(PROBLEM DESCRIPTION): Copy precisely the first line of the material below and every later line, stopping with the line that contains "Please provide the mask of the purple".

(EXTRACTED INFORMATION):
>>>>

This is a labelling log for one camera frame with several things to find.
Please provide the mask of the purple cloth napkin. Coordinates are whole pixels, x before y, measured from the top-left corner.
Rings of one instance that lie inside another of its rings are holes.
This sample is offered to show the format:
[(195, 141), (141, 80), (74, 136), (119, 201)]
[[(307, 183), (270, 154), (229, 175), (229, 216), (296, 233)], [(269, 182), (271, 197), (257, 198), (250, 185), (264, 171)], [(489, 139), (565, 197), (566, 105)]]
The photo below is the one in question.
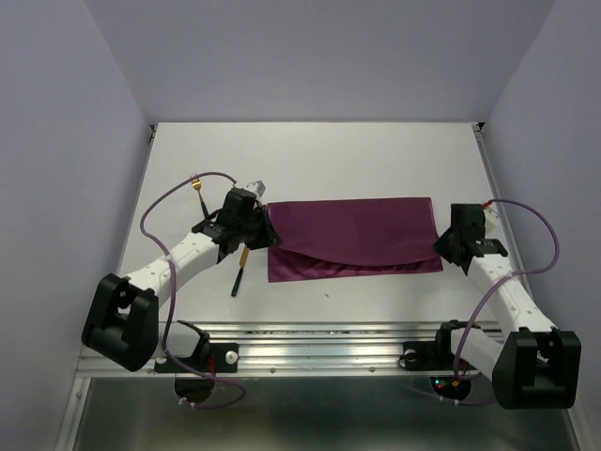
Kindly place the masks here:
[(443, 270), (429, 197), (287, 201), (269, 214), (281, 238), (271, 283)]

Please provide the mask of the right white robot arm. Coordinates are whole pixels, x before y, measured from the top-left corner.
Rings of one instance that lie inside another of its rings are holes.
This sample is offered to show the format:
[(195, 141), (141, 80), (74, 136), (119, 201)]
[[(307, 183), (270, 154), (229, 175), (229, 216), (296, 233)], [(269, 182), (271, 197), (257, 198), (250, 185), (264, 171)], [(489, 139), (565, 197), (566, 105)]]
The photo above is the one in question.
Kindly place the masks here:
[(435, 251), (460, 268), (482, 300), (465, 321), (443, 323), (432, 344), (435, 361), (456, 377), (468, 364), (492, 384), (497, 403), (512, 409), (570, 409), (578, 387), (581, 342), (536, 305), (502, 243), (487, 237), (487, 204), (451, 206), (449, 228)]

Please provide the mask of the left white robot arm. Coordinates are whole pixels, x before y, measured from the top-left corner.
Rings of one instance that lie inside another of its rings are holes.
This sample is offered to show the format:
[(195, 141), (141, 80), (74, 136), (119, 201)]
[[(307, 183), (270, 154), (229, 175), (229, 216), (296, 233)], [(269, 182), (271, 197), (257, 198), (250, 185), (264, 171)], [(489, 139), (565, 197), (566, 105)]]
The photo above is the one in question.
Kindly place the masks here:
[(264, 192), (262, 181), (232, 188), (220, 209), (161, 257), (124, 276), (104, 276), (85, 320), (83, 345), (129, 371), (153, 358), (172, 357), (172, 323), (159, 321), (161, 307), (173, 304), (180, 288), (241, 246), (256, 250), (280, 243), (261, 199)]

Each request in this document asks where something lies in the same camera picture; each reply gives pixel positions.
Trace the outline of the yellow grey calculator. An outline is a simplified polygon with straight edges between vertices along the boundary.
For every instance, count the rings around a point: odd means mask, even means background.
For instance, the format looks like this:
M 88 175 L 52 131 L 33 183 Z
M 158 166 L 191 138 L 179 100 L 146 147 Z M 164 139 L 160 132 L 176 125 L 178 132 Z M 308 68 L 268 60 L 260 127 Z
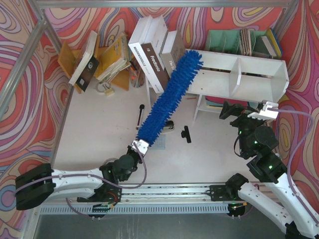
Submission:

<<<<

(REPLY):
This is a labelling log for one camera frame with several things to find.
Please provide the mask of the purple cloth napkin. Coordinates are whole pixels, x before y, measured from the top-left corner.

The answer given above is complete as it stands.